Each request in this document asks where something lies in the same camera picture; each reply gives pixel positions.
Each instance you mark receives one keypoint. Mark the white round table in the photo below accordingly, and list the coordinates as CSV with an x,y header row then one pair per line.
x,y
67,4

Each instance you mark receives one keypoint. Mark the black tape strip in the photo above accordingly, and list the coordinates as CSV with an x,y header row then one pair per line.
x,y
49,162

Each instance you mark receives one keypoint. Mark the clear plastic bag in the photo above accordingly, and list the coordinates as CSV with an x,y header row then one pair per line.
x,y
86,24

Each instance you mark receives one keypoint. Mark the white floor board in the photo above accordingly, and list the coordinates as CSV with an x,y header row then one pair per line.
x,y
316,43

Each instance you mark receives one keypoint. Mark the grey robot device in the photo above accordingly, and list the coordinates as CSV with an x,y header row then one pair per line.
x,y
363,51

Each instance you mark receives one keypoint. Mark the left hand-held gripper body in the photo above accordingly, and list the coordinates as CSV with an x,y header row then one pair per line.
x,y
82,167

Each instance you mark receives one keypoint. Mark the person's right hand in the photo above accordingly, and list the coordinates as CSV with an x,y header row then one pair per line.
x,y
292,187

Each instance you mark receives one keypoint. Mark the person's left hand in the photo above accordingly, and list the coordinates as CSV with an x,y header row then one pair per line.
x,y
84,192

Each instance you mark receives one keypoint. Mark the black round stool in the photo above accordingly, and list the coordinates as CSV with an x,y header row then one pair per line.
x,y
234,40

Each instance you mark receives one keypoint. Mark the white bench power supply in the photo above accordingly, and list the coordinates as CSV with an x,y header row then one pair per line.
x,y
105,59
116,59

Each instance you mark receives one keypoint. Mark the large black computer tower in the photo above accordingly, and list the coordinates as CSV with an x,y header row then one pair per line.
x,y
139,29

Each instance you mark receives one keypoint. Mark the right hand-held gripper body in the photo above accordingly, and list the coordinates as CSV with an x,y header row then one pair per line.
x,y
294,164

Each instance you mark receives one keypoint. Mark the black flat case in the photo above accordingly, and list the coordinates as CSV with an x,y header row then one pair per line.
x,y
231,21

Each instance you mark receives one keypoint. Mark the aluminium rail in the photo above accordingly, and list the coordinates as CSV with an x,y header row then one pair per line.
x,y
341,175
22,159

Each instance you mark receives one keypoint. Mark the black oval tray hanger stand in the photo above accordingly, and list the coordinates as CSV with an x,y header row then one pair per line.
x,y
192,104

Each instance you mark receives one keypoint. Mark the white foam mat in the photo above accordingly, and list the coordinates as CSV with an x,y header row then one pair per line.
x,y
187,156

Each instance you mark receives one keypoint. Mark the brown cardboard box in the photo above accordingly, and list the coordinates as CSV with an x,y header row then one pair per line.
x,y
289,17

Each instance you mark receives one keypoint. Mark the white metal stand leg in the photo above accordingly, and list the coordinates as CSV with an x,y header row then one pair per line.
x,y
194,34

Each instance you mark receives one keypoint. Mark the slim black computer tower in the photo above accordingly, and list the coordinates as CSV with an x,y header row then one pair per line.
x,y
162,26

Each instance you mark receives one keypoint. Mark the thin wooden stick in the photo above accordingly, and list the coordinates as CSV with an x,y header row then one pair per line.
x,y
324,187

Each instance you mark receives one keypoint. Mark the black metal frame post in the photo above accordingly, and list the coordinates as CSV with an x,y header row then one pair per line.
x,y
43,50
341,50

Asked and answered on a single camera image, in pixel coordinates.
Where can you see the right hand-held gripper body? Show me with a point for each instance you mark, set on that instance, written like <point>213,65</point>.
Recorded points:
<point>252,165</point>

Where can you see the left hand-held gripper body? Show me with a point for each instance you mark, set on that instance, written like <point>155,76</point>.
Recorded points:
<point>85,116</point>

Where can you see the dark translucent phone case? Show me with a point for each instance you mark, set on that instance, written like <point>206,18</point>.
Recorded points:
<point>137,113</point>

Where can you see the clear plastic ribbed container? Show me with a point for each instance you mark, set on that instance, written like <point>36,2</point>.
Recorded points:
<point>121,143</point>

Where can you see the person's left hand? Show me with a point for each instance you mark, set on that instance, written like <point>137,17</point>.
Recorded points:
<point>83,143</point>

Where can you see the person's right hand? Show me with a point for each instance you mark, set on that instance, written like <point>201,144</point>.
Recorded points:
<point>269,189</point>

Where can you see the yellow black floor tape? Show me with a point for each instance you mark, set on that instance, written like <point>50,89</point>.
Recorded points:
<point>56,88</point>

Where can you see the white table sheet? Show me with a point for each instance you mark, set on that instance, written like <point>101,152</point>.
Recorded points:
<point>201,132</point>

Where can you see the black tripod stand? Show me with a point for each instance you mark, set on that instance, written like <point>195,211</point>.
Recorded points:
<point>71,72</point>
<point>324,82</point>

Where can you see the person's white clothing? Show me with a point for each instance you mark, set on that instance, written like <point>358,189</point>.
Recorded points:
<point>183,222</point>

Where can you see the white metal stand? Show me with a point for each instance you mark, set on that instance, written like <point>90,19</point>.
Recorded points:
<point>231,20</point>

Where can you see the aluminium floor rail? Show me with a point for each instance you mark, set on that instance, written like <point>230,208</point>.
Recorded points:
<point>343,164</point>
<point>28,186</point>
··········
• AIM OF THE TASK: Report every line of the data above that contains the string "pixel" by copying it in full.

• RESULT:
Each request in this document asks where something lies in the same camera picture; each reply gives pixel positions.
Asked and answered on a single camera image, in pixel coordinates.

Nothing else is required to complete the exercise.